### WHAT THE TASK ASKS
Lines in the following data that contain the string "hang" are to be counted. Report only their number.
· · · · · · ·
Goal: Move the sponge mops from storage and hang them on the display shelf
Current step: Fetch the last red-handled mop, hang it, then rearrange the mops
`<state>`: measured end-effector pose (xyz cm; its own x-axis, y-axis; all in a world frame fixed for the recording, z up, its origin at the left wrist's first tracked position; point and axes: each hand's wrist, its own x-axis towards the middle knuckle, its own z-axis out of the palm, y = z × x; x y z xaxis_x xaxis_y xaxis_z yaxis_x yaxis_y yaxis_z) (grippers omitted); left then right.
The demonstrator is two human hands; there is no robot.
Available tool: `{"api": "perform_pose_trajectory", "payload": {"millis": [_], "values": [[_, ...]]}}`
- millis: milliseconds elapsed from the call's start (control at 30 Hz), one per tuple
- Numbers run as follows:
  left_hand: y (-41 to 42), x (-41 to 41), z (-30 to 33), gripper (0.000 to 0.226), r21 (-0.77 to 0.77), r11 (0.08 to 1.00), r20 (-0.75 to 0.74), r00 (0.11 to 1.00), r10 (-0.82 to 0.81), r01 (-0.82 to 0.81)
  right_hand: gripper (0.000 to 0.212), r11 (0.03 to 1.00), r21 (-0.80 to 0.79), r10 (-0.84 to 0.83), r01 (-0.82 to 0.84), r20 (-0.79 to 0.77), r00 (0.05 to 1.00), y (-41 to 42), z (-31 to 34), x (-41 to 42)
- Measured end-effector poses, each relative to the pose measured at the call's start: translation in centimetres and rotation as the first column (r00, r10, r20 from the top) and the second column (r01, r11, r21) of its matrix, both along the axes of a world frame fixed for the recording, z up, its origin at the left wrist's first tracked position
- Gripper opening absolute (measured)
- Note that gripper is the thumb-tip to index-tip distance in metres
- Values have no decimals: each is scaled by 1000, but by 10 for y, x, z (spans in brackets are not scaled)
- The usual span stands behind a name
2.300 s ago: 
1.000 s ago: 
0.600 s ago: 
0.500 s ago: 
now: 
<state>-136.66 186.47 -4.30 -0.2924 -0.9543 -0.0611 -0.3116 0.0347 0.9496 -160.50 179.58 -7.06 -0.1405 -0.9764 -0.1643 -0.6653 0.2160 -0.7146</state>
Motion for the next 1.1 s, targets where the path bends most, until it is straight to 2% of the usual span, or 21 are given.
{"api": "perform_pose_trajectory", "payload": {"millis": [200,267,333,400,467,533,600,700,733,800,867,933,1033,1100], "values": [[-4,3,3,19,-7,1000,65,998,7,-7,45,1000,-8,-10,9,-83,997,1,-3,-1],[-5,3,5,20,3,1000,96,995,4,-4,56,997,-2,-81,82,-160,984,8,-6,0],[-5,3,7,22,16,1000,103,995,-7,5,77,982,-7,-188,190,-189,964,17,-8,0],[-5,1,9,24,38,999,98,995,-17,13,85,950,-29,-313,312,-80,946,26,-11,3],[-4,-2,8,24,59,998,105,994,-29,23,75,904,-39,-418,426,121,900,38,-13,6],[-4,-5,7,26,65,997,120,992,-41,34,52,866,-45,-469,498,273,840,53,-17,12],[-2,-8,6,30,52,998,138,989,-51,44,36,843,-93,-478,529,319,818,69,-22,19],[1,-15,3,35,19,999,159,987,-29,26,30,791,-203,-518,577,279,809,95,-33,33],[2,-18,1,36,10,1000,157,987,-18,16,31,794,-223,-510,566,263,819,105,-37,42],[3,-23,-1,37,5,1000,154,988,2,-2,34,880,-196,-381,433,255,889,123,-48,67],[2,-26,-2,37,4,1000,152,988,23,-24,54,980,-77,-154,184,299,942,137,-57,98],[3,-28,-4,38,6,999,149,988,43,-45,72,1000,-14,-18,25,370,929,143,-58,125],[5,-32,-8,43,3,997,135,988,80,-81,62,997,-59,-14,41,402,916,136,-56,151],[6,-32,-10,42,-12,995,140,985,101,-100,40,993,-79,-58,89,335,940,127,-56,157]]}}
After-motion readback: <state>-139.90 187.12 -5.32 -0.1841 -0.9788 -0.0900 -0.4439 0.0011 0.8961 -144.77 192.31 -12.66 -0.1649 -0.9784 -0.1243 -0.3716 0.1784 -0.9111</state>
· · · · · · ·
### THE ANSWER
2